After scandals that toppled Sepp Blatter and threatened the future of FIFA, Mr Infantino was elected in 2016 to complete the rest of his disgraced predecessor’s term at a special election.

Mr Infantino was re-elected by the FIFA Congress in 2019 and that has now been decided – in a private meeting in Qatar – to count as his first term.

The Swiss-Italian will be re-elected for another term in March at the gathering of 211 member associations.

The former UEFA general secretary could then seek another four years running world football from 2027 to 2031 – giving him 15 years in the job.

In December, the FIFA reform committee said that in future the president should serve “no more than three terms of four years (whether consecutive or not) for a maximum of 12 years.”

Taking the last part of the sentence would mean Mr Infantino would have to leave office in 2028.

But at a news conference today in Qatar, Mr Infantino said the FIFA Council provided “clarification that concerns me”.

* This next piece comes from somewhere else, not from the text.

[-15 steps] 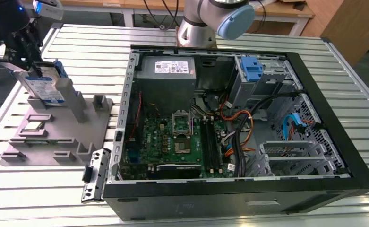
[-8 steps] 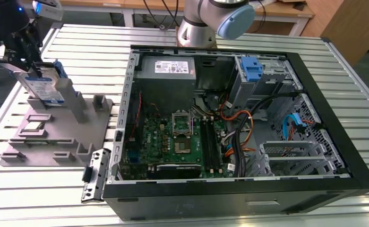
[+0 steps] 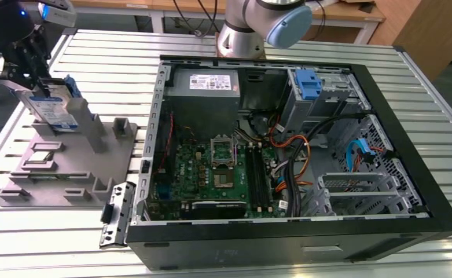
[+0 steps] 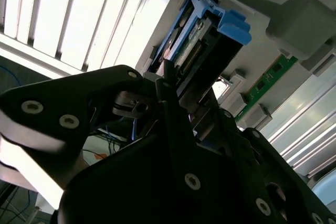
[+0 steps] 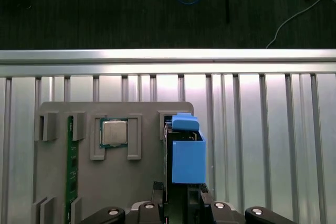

He added: “The clarification with regards to my term of office. So currently I am in my first term of office and on March 16 when there is the election for the FIFA president in Kigali in Rwanda, my second term of office as FIFA president will start. There is a limit of three terms.”

FIFA president Gianni Infantino shakes hands with David Beckham in the stands during the Qatar World Cup

A reason for the term limits was to prevent football leaders staying in power too long and creating political dependencies on the leader.

Mr Blatter was FIFA president for 17 years and predecessor Joao Havelange held the job for 24 years.

Mr Infantino had a position on the FIFA reform committee in his previous role as the head of the administration at the European governing body as UEFA general secretary.

His candidacy for the FIFA presidency was announced in October 2015 after the favourite – then UEFA president Michel Platini – was suspended.